Below are entries; output exactly the lines from the one with "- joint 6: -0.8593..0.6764" to the one with "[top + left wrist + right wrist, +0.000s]", both included, and nothing else.

Provided data below:

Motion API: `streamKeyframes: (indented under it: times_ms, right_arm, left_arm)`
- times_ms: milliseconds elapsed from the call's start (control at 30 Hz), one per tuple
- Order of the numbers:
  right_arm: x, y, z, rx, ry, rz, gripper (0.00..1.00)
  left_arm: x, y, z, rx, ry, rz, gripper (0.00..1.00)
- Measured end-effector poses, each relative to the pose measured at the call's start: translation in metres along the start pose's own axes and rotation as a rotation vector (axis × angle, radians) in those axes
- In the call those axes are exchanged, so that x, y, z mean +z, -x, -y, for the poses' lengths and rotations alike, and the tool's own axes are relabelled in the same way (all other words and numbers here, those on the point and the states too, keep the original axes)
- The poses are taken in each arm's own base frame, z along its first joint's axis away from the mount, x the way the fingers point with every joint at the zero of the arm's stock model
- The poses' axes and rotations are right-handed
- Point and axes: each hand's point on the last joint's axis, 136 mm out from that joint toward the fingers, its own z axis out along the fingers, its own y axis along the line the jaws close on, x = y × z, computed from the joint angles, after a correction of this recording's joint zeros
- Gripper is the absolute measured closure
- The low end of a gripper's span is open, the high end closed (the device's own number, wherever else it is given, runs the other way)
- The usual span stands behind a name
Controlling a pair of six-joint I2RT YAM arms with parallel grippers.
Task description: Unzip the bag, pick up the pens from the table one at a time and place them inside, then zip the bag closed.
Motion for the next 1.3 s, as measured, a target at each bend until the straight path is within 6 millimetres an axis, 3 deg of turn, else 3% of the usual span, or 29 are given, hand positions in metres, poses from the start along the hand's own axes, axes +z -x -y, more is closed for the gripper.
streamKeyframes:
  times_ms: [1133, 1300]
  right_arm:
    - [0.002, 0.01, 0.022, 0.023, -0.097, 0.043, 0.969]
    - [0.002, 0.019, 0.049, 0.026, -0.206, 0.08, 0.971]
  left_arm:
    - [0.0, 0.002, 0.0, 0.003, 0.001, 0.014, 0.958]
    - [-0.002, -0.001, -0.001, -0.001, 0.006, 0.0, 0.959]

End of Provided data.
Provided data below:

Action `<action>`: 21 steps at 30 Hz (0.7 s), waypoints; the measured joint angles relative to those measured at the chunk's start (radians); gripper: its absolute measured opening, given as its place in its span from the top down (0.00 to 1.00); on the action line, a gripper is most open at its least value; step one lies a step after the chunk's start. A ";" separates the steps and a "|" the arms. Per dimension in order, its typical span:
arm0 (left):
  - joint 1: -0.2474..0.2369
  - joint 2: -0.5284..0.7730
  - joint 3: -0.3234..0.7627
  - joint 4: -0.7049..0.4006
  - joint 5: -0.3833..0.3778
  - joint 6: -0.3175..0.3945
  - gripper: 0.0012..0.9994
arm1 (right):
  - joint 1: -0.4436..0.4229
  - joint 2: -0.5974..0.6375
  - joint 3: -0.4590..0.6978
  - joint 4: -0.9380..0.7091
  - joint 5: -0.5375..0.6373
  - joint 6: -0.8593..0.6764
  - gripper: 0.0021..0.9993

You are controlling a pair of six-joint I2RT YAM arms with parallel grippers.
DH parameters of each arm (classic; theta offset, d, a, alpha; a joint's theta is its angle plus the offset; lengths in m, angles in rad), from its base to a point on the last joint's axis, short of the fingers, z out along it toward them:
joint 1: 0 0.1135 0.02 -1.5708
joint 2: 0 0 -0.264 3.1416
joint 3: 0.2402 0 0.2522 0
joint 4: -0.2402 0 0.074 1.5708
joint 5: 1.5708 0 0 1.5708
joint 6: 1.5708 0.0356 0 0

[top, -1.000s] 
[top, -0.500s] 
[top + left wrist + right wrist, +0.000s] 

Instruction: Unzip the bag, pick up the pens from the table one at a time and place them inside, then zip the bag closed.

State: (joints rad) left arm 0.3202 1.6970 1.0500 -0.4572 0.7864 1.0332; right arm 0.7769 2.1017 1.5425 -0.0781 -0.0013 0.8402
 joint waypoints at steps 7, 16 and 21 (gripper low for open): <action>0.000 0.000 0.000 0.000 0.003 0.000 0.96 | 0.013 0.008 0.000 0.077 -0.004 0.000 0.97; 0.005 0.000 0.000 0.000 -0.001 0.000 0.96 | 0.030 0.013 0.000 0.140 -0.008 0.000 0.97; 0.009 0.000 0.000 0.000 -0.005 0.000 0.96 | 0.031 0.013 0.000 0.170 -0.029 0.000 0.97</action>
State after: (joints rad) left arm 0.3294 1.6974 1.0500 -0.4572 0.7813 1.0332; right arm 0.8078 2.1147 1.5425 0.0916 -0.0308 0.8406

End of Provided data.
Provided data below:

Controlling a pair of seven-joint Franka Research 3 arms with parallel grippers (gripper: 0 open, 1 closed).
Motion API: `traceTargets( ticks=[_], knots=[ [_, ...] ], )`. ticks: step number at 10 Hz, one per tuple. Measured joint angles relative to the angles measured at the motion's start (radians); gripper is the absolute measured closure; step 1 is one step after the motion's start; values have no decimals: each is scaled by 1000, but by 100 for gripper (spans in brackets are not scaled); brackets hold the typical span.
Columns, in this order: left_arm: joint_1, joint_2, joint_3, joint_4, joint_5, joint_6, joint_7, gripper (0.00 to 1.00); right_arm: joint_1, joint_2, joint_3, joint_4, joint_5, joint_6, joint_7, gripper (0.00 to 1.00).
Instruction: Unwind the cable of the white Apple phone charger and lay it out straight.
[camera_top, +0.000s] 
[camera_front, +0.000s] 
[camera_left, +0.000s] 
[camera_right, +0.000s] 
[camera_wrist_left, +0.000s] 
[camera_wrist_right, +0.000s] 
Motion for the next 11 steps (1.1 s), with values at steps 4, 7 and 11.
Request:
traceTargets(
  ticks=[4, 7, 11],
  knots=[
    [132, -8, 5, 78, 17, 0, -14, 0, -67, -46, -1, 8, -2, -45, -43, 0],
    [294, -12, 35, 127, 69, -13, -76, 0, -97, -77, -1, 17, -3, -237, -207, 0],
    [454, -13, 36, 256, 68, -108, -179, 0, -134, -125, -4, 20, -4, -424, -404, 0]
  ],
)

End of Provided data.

--- Answer space ---
  - joint 6: -0.8593..0.6764
  - gripper: 0.0021..0.9993

You are controlling a pair of six-joint I2RT YAM arms with parallel grippers.
DH parameters of each arm (classic; theta offset, d, a, alpha; a joint's theta is its angle plus the offset; lengths in m, angles in rad), from its base to a point on the last joint's axis, short of the fingers, z out along it toward them:
joint 1: 0 0.1135 0.02 -1.5708
joint 2: 0 0 -0.264 3.1416
joint 3: 0.2402 0 0.2522 0
joint 4: -0.2402 0 0.074 1.5708
joint 5: 1.5708 0 0 1.5708
joint 6: 1.5708 0.0356 0 0

[top, -1.000s] 
[top, -0.500s] 
[top + left wrist + right wrist, +0.000s] 

Work on the exercise is finished.